Today my students had their final math test abruptly interrupted for a NINTH Envt’l Indoctrination Assembly (an “EIA”). This was put on by UCLA film students. It blamed humans for the deaths of all the animals and trees. Funny, I think that 95% of this nation in gorgeous, and most animals are healthy.

I guess living in LA can taint anyone’s perspective on what is “good” about the country.

Jun 7, 2005 - 9:39 pm 51. richard mcenroe:

Carter wants to close Gitmo. Hell, he orter know about people being held prisoner under inhumane conditions for indefinite periods.

Not like he did squat about it,

He wants to close Gitmo? Open two more.

Jun 7, 2005 - 10:18 pm 52. papertiger:

Sequoia was the chief of the Cherokee long before the tree was named after him.

Ironic that this school, in a nest of bigoted Democrats and socialists, is changing their name to the most luminous of the victims of their first and worst scoundrel Democrat President, Andrew Jackson.

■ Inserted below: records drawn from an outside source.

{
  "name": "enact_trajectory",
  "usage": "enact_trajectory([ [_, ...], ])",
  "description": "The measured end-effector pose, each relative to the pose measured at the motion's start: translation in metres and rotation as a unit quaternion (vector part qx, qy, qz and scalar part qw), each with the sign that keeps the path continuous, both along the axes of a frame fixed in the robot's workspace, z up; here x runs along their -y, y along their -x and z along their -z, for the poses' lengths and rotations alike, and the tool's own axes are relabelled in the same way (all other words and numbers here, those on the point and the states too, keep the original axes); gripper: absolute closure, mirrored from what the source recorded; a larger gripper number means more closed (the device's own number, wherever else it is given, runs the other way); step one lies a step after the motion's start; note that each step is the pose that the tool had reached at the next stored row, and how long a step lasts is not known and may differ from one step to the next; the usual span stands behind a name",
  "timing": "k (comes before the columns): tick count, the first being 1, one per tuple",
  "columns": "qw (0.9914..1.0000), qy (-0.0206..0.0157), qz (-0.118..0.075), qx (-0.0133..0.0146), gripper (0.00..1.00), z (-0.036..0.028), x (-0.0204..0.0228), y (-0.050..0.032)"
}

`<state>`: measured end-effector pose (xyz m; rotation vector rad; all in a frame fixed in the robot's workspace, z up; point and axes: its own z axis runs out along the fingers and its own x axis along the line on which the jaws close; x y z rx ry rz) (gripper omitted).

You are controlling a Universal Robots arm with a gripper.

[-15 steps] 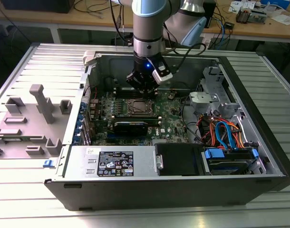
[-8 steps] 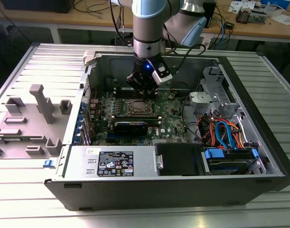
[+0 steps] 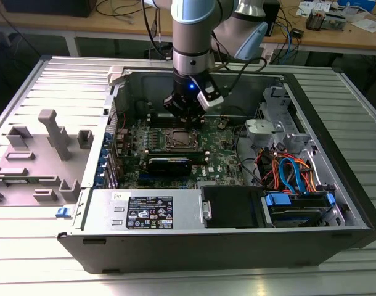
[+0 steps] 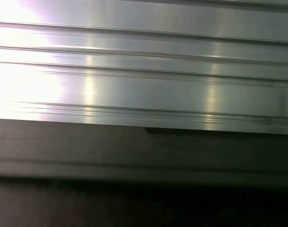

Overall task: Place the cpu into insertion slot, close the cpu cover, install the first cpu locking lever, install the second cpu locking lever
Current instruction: 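Install the first cpu locking lever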

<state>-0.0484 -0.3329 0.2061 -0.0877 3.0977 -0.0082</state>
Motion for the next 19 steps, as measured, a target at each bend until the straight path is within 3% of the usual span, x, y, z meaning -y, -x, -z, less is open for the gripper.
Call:
enact_trajectory([
  [5, 1.0, 0.0003, 0.0, 0.0001, 0.89, -0.0017, 0.0, 0.0],
  [11, 0.99996, 0.0092, 0.0, -0.0001, 0.89, -0.0006, 0.0, -0.0001],
  [19, 0.99993, 0.0117, 0.0, -0.0001, 0.89, 0.0015, 0.0001, -0.0017],
])
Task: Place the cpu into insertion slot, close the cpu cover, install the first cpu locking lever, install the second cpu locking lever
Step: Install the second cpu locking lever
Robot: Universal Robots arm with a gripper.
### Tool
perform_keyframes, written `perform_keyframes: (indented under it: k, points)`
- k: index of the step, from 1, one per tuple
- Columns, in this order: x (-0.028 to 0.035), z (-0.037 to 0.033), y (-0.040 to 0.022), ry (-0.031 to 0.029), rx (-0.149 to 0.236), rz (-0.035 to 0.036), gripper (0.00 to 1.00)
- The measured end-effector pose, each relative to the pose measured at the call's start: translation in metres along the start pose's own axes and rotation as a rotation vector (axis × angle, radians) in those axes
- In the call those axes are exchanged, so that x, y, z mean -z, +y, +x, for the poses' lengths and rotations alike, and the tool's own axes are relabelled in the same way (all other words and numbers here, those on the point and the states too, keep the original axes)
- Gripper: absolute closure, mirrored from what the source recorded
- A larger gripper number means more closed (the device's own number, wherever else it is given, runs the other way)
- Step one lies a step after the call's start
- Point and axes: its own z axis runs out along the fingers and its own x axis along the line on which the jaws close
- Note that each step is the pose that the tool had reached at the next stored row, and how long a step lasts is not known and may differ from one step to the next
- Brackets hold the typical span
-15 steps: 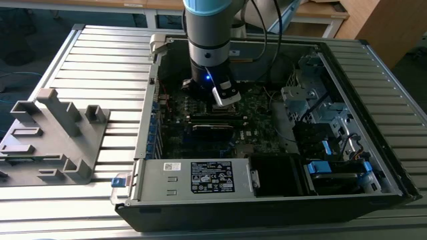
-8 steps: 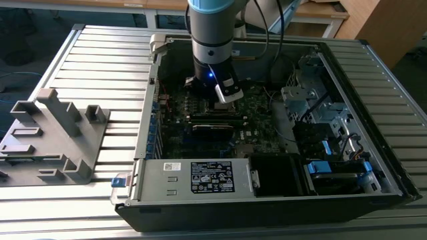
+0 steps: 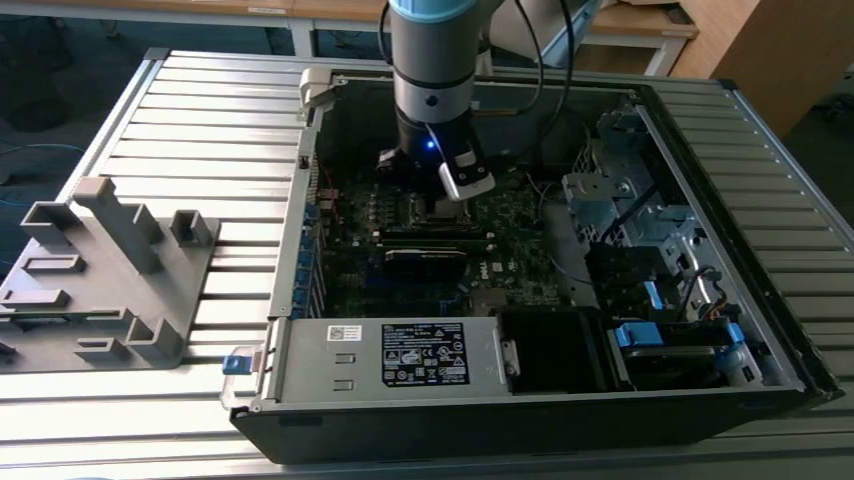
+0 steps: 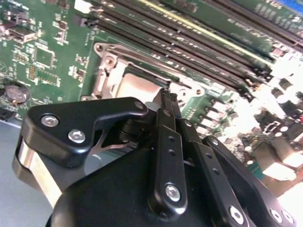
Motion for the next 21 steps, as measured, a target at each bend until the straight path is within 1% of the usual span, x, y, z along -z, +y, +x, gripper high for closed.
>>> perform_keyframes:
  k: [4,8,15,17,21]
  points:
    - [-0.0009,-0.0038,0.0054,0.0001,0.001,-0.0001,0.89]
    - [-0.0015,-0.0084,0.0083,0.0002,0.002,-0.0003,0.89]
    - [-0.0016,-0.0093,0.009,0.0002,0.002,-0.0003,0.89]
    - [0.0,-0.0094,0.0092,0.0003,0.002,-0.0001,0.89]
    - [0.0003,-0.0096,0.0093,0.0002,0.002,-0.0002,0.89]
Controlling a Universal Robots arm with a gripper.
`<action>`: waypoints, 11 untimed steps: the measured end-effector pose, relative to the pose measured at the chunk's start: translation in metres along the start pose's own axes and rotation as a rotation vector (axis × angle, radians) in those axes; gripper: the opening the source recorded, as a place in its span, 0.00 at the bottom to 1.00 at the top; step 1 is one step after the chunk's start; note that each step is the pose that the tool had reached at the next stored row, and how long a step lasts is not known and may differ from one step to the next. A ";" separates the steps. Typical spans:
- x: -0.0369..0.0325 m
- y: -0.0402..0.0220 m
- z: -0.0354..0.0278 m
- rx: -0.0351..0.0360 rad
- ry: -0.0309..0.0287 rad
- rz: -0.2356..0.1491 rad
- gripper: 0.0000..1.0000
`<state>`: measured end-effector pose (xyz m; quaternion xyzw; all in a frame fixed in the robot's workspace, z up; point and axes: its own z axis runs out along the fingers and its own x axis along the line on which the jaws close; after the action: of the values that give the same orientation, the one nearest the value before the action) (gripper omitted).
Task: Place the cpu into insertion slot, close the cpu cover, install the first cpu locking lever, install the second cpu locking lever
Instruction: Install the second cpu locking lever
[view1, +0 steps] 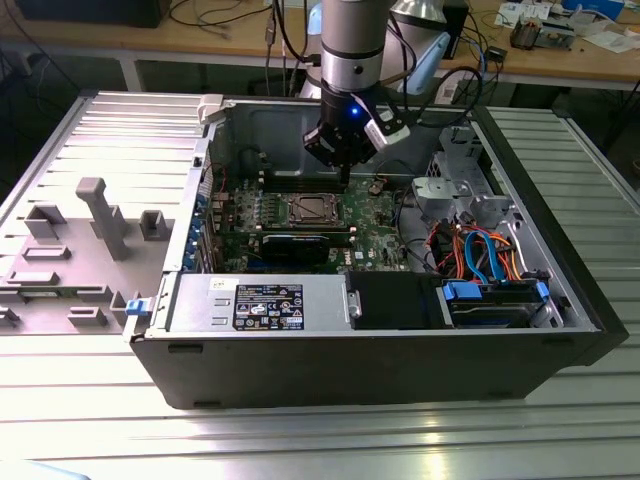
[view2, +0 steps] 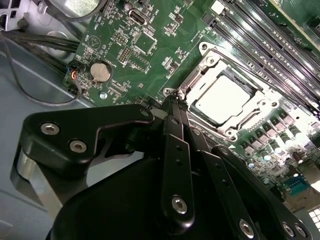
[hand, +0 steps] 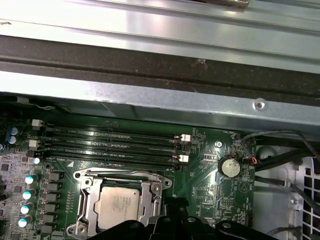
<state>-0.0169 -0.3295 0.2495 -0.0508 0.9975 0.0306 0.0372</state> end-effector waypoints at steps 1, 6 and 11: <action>0.0000 0.0000 0.0000 -0.0002 0.0001 0.000 0.11; 0.0001 0.0000 0.0008 0.0067 0.0452 0.020 0.11; 0.0001 -0.0001 0.0021 0.0133 0.0602 0.064 0.11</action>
<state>-0.0168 -0.3295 0.2474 -0.0195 0.9995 0.0236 0.0065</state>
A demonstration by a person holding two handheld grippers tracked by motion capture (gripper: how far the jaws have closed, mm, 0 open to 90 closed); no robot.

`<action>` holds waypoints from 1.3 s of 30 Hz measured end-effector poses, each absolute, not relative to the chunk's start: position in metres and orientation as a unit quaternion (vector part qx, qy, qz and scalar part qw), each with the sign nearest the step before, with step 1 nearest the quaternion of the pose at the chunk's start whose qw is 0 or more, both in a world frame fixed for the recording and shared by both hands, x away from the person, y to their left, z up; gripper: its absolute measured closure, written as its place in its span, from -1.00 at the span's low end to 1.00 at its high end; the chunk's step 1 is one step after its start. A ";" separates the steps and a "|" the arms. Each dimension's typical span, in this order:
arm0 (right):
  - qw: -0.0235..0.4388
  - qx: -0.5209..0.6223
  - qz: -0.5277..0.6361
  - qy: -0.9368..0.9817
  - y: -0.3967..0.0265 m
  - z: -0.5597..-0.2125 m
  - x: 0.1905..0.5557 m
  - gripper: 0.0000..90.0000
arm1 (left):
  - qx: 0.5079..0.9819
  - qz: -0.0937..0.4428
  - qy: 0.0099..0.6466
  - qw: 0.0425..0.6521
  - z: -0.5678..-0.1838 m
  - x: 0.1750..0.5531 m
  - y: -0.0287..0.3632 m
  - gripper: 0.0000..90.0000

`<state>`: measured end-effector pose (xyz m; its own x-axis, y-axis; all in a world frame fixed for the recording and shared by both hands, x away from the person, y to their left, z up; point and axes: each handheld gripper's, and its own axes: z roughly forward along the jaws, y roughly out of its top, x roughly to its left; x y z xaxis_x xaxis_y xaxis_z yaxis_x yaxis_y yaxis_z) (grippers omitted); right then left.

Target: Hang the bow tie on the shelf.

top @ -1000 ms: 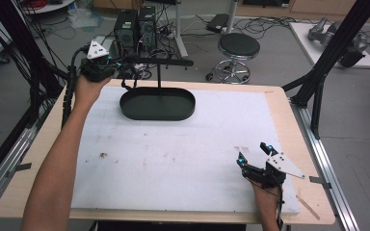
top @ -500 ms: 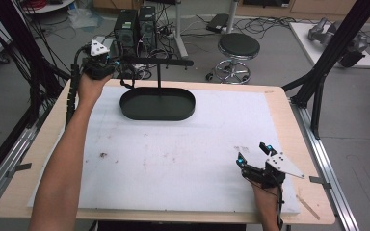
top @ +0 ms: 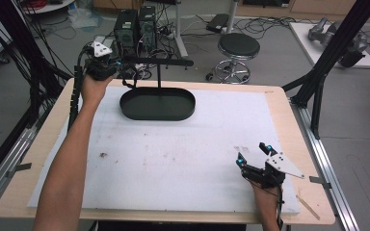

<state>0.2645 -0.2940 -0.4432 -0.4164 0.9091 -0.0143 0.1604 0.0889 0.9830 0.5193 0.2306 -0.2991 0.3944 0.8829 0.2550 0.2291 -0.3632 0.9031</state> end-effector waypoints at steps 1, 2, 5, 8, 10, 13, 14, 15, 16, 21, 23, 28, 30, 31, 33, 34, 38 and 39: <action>0.350 0.410 0.535 0.650 -0.294 -0.443 0.265 -0.74 | 0.725 0.393 0.386 0.413 -0.300 0.519 0.232 0.77; 0.350 0.410 0.535 0.650 -0.294 -0.443 0.265 -0.74 | 0.725 0.393 0.386 0.413 -0.301 0.519 0.233 0.77; 0.350 0.410 0.536 0.650 -0.294 -0.443 0.265 -0.74 | 0.726 0.392 0.389 0.409 -0.307 0.516 0.236 0.76; 0.351 0.410 0.535 0.650 -0.294 -0.443 0.265 -0.74 | 0.727 0.390 0.389 0.411 -0.309 0.516 0.237 0.76; 0.352 0.410 0.535 0.650 -0.294 -0.443 0.265 -0.74 | 0.728 0.390 0.389 0.409 -0.311 0.515 0.237 0.75; 0.352 0.410 0.534 0.650 -0.294 -0.443 0.265 -0.74 | 0.727 0.387 0.390 0.411 -0.313 0.515 0.237 0.75; 0.352 0.410 0.534 0.650 -0.294 -0.443 0.265 -0.74 | 0.727 0.386 0.390 0.412 -0.314 0.515 0.237 0.75; 0.351 0.411 0.534 0.650 -0.294 -0.443 0.265 -0.74 | 0.728 0.384 0.390 0.413 -0.315 0.515 0.237 0.74; 0.351 0.411 0.534 0.650 -0.294 -0.443 0.265 -0.74 | 0.728 0.383 0.391 0.413 -0.316 0.515 0.237 0.74; 0.351 0.410 0.534 0.650 -0.294 -0.443 0.265 -0.74 | 0.731 0.377 0.394 0.411 -0.321 0.515 0.239 0.73; 0.351 0.410 0.535 0.650 -0.294 -0.443 0.265 -0.74 | 0.732 0.373 0.395 0.410 -0.323 0.515 0.239 0.73; 0.352 0.408 0.535 0.650 -0.293 -0.443 0.265 -0.74 | 0.736 0.374 0.396 0.403 -0.326 0.516 0.237 0.71; 0.352 0.409 0.535 0.650 -0.294 -0.443 0.265 -0.74 | 0.735 0.373 0.397 0.404 -0.326 0.517 0.237 0.71; 0.352 0.409 0.534 0.651 -0.294 -0.443 0.265 -0.74 | 0.735 0.374 0.397 0.403 -0.327 0.517 0.237 0.71; 0.352 0.408 0.535 0.651 -0.294 -0.443 0.265 -0.74 | 0.736 0.373 0.396 0.404 -0.327 0.517 0.237 0.69; 0.352 0.408 0.535 0.651 -0.294 -0.443 0.265 -0.74 | 0.736 0.374 0.395 0.403 -0.327 0.517 0.237 0.68; 0.352 0.408 0.535 0.651 -0.294 -0.443 0.265 -0.74 | 0.739 0.373 0.392 0.402 -0.327 0.517 0.237 0.65; 0.352 0.408 0.535 0.651 -0.294 -0.443 0.265 -0.74 | 0.739 0.372 0.390 0.403 -0.327 0.517 0.236 0.63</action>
<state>0.2649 -0.2936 -0.4431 -0.4196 0.9074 -0.0212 0.1548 0.0946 0.9834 0.5166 0.2363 -0.3270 0.4180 0.8772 0.2363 0.2771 -0.3708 0.8864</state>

Sequoia fought and won the court case before the Supreme Court which gave the Cherokee clear soveign right over their Georgia lands. The same Supreme Court decision that Andrew Jackson hautily chose to ignore as he stole the land, and sent the Cherokee on the famous trail of tears.

Sequoia also was the man who traveled ahead and picked out Oklahoma as the Cherokee’s new home.

Jun 8, 2005 - 4:43 am 53. Ray Zacek:

Well, Sequioa Elementary sounds better than Julius and Ethel Rosenberg Elementary. I’m still waiting for that one, or Dalton Trumbo Elementary.

Jun 8, 2005 - 7:27 am 54. Kevin P:

AJ:

Berkley is the clear leader in the loony left city contest but Santa Monica is a close second.

Jun 8, 2005 - 8:43 am 55. Buddy Larsen:

At least they didn’t name it “The Truth” Elementary. Or “Let Them Eat Cake” Elementary.

Jun 8, 2005 - 9:11 am 56. Paul Snively:

Completely OT, but would someone please notify the paper quoted earlier that the phrase is “toe the line,” and comes from prizefighting, referring to the rule that the boxer’s toe could be no farther forward than the chalk line on the floor?

Thank you.

Jun 8, 2005 - 9:23 am 57. Kyda Sylvester:

AJ & Kevin P–I’d like to put a word in for Santa Cruz. Any place that chooses Sheila James Kuehl to represent it has got to be a contender (Kuehl, btw, is a very intelligent, accomplished woman–it’s just her politics I can’t stand). And, goodness, let’s not forget our beautiful City by the Bay. If there’s a nutty idea out there, SF will try it first.

(papertiger–My name is Cherokee and, although I’m not, I’ve always had an affinity for them and their story–another sad chapter in the dark side of our history. Hey, do you think this entitles me to a tenured position at UC??)

Jun 8, 2005 - 10:23 am 58. calvinist:

All streets will be scented with patchouli, meat banned from the restaurants and only tie-dye clothes (or in some instances hemp) be permitted

I don’t think Alice Waters would be too pleased.